### Work instruction
Output the data below exactly, down to the last character.

### Data for processing
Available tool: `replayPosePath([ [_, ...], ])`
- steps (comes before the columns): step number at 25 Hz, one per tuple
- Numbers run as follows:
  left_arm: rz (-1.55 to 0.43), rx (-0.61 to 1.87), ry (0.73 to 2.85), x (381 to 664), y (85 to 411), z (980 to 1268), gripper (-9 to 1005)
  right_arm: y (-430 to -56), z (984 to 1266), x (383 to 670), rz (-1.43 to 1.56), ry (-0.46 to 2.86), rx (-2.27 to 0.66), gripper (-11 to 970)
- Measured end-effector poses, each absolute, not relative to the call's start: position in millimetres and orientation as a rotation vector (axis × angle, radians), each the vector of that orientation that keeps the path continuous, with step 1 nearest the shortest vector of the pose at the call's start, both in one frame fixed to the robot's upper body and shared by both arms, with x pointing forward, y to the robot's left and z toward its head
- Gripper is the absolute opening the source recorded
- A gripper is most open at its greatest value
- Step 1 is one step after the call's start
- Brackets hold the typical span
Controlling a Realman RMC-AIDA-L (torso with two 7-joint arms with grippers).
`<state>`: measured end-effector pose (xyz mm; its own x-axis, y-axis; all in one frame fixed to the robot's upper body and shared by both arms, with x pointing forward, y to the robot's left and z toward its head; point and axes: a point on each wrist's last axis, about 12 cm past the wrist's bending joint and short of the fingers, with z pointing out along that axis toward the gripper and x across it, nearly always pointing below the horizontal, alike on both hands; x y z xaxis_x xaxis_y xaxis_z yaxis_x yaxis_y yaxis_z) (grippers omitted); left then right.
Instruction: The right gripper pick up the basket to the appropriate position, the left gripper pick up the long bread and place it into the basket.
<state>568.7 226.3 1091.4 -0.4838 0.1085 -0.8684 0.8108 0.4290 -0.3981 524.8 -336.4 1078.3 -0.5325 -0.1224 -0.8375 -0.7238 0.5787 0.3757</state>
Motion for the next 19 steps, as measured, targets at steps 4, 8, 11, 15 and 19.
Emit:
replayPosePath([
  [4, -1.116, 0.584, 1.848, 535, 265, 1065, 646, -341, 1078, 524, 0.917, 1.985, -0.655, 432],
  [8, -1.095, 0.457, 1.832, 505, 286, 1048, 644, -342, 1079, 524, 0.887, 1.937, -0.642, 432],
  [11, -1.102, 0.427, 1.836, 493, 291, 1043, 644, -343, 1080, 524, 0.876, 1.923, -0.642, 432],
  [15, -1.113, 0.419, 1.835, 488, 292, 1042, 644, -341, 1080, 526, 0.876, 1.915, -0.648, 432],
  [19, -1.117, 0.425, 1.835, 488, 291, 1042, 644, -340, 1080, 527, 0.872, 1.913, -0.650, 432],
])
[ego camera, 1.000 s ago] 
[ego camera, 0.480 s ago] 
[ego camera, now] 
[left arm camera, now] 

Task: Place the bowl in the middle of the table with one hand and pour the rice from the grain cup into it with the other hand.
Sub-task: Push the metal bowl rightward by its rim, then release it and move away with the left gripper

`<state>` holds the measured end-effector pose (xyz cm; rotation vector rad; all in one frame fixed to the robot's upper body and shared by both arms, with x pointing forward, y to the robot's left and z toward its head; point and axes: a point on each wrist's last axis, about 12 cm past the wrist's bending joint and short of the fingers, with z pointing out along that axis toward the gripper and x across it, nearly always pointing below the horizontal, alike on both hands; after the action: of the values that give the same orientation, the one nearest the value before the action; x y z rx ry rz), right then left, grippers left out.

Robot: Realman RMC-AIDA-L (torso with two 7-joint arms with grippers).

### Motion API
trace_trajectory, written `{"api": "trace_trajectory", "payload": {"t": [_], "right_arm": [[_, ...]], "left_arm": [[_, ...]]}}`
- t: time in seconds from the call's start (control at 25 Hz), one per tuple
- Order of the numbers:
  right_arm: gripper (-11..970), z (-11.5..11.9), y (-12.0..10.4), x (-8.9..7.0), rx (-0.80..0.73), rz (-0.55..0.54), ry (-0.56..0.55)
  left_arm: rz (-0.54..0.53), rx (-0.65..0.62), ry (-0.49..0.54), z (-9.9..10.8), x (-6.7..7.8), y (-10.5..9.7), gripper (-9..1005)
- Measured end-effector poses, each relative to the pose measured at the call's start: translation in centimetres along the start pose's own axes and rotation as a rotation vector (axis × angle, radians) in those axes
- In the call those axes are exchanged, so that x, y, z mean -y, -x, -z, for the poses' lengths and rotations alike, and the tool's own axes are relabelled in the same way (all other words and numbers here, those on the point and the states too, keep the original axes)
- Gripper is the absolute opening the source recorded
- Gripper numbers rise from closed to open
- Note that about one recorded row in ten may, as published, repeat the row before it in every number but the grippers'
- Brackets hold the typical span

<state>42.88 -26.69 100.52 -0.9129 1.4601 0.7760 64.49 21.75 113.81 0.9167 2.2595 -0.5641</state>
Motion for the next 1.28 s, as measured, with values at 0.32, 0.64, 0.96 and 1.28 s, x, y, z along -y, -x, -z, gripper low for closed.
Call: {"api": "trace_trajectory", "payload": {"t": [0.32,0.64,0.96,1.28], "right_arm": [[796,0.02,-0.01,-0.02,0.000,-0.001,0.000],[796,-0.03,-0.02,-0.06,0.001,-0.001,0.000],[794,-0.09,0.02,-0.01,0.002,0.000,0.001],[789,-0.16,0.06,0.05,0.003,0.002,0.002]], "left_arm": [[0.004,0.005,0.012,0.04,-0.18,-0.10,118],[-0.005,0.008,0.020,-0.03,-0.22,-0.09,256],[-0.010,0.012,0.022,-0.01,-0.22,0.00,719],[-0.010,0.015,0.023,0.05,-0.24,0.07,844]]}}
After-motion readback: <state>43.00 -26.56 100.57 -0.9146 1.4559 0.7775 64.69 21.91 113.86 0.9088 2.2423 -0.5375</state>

### Response area
Available tool: `replayPosePath([ [_, ...], ])`
- steps (comes before the columns): step number at 25 Hz, one per tuple
- Numbers run as follows:
  left_arm: rz (-1.55 to 0.43), rx (-0.61 to 1.87), ry (0.73 to 2.85), x (381 to 664), y (85 to 411), z (980 to 1268), gripper (-9 to 1005)
  right_arm: y (-430 to -56), z (984 to 1266), x (383 to 670), rz (-1.43 to 1.56), ry (-0.46 to 2.86), rx (-2.27 to 0.66), gripper (-11 to 970)
- Measured end-effector poses, each absolute, not relative to the call's start: position in millimetres and orientation as a rotation vector (axis × angle, radians), each the vector of that orientation that keeps the path continuous, with step 1 nearest the shortest vector of the pose at the call's start, both in one frame fixed to the robot's upper body and shared by both arms, with x pointing forward, y to the robot's left and z toward its head
- Gripper is the absolute opening the source recorded
- A gripper is most open at its greatest value
- Step 1 is one step after the call's start
- Brackets hold the typical span
Controlling a Realman RMC-AIDA-L (torso with two 7-joint arms with grippers).
`<state>`: measured end-effector pose (xyz mm; its own x-axis, y-axis; all in one frame fixed to the robot's upper body and shared by both arms, with x pointing forward, y to the robot's left and z toward its head; point and axes: a point on each wrist's last axis, about 12 cm past the wrist's bending joint and short of the fingers, with z pointing out along that axis toward the gripper and x across it, nearly always pointing below the horizontal, alike on both hands; x y z xaxis_x xaxis_y xaxis_z yaxis_x yaxis_y yaxis_z) (grippers omitted); left then right.
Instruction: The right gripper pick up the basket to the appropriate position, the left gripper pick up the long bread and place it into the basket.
<state>568.7 226.3 1091.4 -0.4838 0.1085 -0.8684 0.8108 0.4290 -0.3981 524.8 -336.4 1078.3 -0.5325 -0.1224 -0.8375 -0.7238 0.5787 0.3757</state>
Motion for the next 19 steps, as measured, targets at steps 4, 8, 11, 15 and 19.
Emit:
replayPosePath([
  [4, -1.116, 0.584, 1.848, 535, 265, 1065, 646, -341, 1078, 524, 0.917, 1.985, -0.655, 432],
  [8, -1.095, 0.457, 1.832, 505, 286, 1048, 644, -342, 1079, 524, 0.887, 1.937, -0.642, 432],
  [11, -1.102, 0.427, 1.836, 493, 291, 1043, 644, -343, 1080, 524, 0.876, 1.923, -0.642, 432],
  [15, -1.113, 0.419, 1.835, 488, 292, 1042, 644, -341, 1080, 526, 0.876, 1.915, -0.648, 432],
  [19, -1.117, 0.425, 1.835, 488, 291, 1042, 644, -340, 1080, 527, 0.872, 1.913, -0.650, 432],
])
[ego camera, 1.000 s ago] 
[ego camera, 0.480 s ago] 
[ego camera, now] 
[left arm camera, now] 

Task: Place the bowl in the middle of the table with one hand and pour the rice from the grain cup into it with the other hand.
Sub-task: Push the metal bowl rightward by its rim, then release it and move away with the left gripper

`<state>` holds the measured end-effector pose (xyz cm; rotation vector rad; all in one frame fixed to the robot's upper body and shared by both arms, with x pointing forward, y to the robot's left and z toward its head; point and axes: a point on each wrist's last axis, about 12 cm past the wrist's bending joint and short of the fingers, with z pointing out along that axis toward the gripper and x across it, nearly always pointing below the horizontal, alike on both hands; after the action: of the values that give the same orientation, the one nearest the value before the action; x y z rx ry rz), right then left, grippers left out.

Robot: Realman RMC-AIDA-L (torso with two 7-joint arms with grippers).

### Motion API
trace_trajectory, written `{"api": "trace_trajectory", "payload": {"t": [_], "right_arm": [[_, ...]], "left_arm": [[_, ...]]}}`
- t: time in seconds from the call's start (control at 25 Hz), one per tuple
- Order of the numbers:
  right_arm: gripper (-11..970), z (-11.5..11.9), y (-12.0..10.4), x (-8.9..7.0), rx (-0.80..0.73), rz (-0.55..0.54), ry (-0.56..0.55)
  left_arm: rz (-0.54..0.53), rx (-0.65..0.62), ry (-0.49..0.54), z (-9.9..10.8), x (-6.7..7.8), y (-10.5..9.7), gripper (-9..1005)
- Measured end-effector poses, each relative to the pose measured at the call's start: translation in centimetres along the start pose's own axes and rotation as a rotation vector (axis × angle, radians) in those axes
- In the call those axes are exchanged, so that x, y, z mean -y, -x, -z, for the poses' lengths and rotations alike, and the tool's own axes are relabelled in the same way (all other words and numbers here, those on the point and the states too, keep the original axes)
- Gripper is the absolute opening the source recorded
- Gripper numbers rise from closed to open
- Note that about one recorded row in ten may, as published, repeat the row before it in every number but the grippers'
- Brackets hold the typical span

<state>42.88 -26.69 100.52 -0.9129 1.4601 0.7760 64.49 21.75 113.81 0.9167 2.2595 -0.5641</state>
Motion for the next 1.28 s, as measured, with values at 0.32, 0.64, 0.96 and 1.28 s, x, y, z along -y, -x, -z, gripper low for closed.
Call: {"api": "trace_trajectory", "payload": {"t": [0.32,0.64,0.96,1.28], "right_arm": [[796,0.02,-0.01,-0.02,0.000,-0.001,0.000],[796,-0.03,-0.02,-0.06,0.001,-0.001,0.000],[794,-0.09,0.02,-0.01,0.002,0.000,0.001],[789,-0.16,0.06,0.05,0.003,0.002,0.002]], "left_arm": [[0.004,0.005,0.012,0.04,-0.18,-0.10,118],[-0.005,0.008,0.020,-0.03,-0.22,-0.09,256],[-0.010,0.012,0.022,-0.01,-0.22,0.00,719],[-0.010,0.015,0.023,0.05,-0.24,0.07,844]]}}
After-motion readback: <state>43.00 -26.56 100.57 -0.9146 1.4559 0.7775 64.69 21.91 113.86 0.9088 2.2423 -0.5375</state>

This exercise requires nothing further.